I was reading Robert Knox's Theory of Excitons and I came across a certain statement that I have trouble reconciling, both mathematically and conceptually. The context concerns the electronic structure description by a Hamiltonian that includes terms akin to the Kohn-Sham equation. I'm familiar with this but then the author discusses the approximations to the wavefunction itself - apart from the well-known Hartree-Fock solutions. The two approximations are:
a) A tight-binding-esque wavefunction wherein one writes it down as an atomic function $ \psi_{lr} $ where l is a set of atomic quantum numbers and R is one of the lattice sites where $ \psi_{lr} $ is centered
b) A bloch state $ \psi_{nk} $ where n is a band index and k runs over the entire Brillouin zone
I am familiar with both models - With the tight-binding model, you have localized orbitals whereas with the bloch state, it is distributed uniformly over the crystal.

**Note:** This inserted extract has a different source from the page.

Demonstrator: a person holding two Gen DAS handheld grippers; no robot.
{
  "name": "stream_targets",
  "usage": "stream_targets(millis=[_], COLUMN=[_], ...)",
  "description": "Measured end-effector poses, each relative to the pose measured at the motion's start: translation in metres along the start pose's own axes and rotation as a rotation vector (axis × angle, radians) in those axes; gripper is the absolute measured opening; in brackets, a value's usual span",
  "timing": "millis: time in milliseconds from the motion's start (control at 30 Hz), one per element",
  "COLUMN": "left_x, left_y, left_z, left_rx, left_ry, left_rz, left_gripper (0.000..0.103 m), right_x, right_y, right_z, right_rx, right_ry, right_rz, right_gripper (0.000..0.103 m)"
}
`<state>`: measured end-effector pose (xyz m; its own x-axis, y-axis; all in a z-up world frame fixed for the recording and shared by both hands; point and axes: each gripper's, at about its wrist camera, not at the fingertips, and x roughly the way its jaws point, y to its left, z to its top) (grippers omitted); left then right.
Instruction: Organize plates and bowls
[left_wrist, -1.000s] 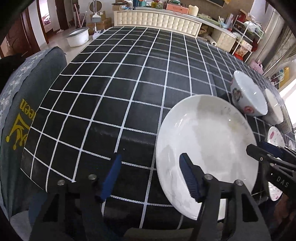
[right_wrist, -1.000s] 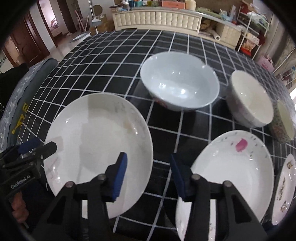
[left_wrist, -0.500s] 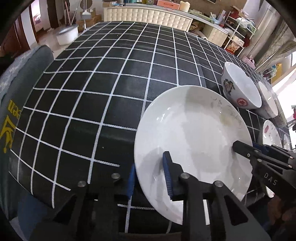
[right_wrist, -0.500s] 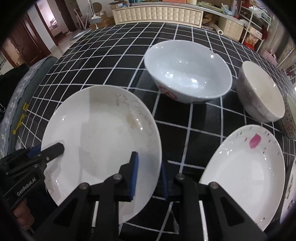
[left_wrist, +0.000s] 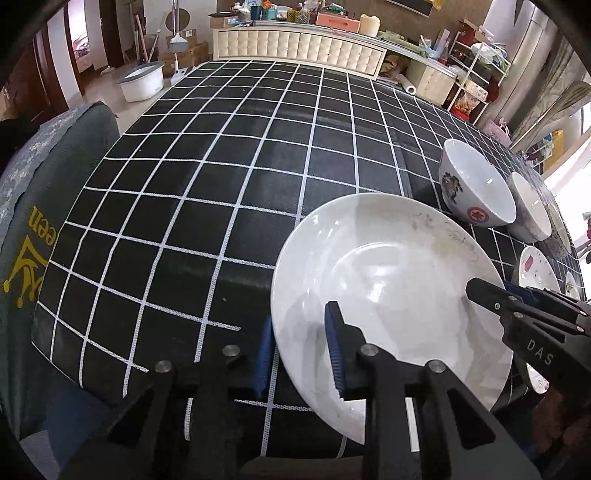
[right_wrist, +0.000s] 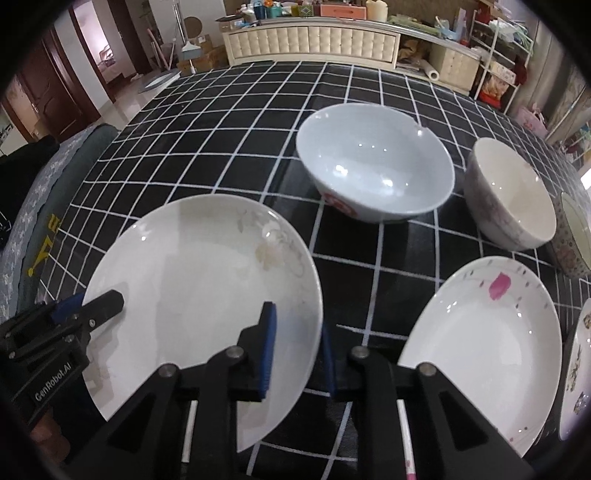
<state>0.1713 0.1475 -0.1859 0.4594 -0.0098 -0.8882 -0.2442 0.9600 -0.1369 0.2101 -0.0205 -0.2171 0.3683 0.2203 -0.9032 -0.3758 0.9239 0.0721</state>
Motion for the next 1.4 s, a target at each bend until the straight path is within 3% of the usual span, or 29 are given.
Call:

The author then says that
In a crystal consisting of atoms in closed shells, the ground state is identical in the two schemes. This holds in the formal sense: if from a set of localized states, one constructs Bloch states, $$ \psi_{lk} = N^{-1/2} \sum_{R}e^{ik.R} \psi_{lR}(r) $$
The author goes on to say that the determinantal functions (basically a many-particle wavefunction written as a Hartree product) of the two are identical:
$ \psi_{lk_{1}\alpha}(r_1)\psi_{lk_{1}\beta}(r_2)..\psi_{lk_{N}\beta}(r_2N) $
$ \psi_{lR_{1}\alpha}(r_1)\psi_{lR_{1}\beta}(r_2)..\psi_{lR_{N}\beta}(r_2N) $
Here $\alpha$ and $\beta$ (I assume) run over spins -1/2 and +1/2, and the system has 2N valence electrons.
The justification , directly quoted from the author is: Once these two equations are written as determinants, and noting the elements form matrices related by simple multiplication by a unitary matrix ($U_{pq} = N^{-1/2}e^{ik_{p}.R_{q}}$) whose determinant is unity.
I have trouble understanding how both these schemes are the same in this context and would be grateful if anyone could break it down for me.